King's use of pop culture references and dialogue serve to make the story feel believable and realistic and very much a part of the time it was written - our time. One scene in which characters discuss two of King's well-known characters - the car from Christine and the clown from It - without naming either story goes to show just how deeply-entrenched King's own works have become in pop culture. But King does suffer from bloat, just a little. At times his dialogue goes on longer than it should, or his use of detail is a bit too much. That said, I prefer the life these details give. King could go the route of many other authors of thrillers in providing sparse, get-to-the-point details that make for a fast-paced novel but one that's but a skeleton: no flesh, no filling.

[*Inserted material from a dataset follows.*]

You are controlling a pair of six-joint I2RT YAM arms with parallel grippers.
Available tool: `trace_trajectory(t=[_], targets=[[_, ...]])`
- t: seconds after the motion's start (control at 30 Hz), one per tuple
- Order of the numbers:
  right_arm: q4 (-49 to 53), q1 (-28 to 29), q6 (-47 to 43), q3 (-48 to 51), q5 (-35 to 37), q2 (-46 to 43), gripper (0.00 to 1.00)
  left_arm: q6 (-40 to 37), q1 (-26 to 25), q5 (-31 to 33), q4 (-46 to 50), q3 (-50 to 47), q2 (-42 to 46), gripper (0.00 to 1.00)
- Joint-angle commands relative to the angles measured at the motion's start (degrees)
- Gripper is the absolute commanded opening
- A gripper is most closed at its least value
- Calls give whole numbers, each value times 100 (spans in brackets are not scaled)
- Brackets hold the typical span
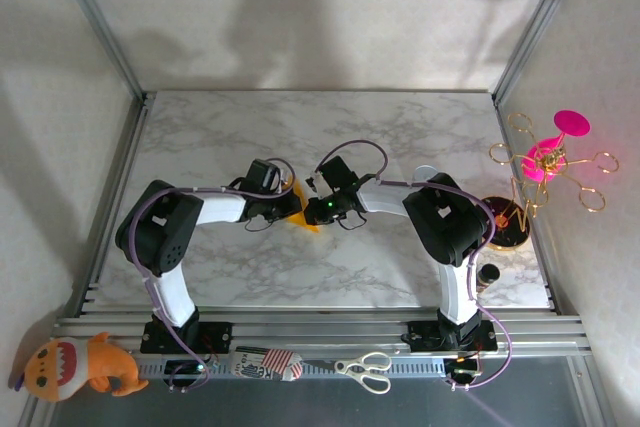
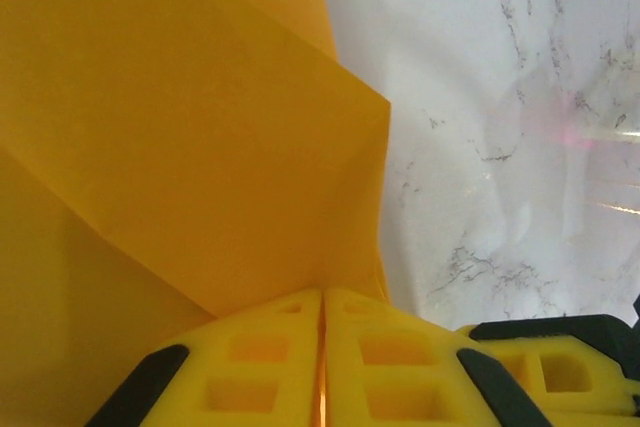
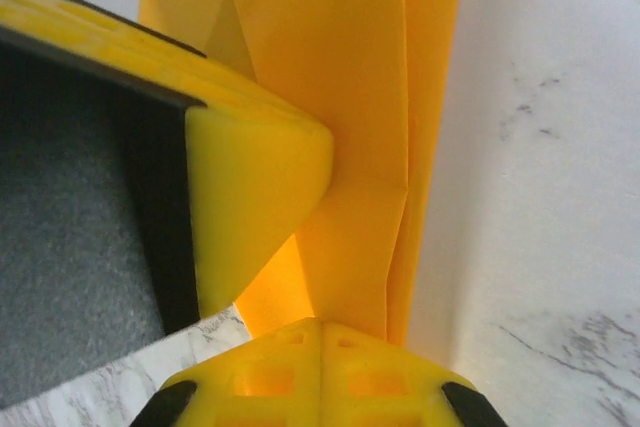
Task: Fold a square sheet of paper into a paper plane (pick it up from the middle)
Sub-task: Fourth fold the wing at the center of the table.
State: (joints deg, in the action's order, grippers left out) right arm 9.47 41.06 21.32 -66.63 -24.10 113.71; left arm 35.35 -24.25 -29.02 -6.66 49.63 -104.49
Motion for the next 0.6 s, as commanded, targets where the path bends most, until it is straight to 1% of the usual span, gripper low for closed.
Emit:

Some criticisms about the plot and character choices that readers might make come down to the fact that these characters don't make the best decisions, and that's only human. That Hodges, a retired detective, would go after a serial killer on his own is the stuff of movies, but Hodges knows it carries serious consequences and just can't help himself. There might also be consequences in him making the right decision. It's encouraging to see that as King gets older, his characters grow more complex and his stories remain just as fascinating and suspenseful and humorous to read.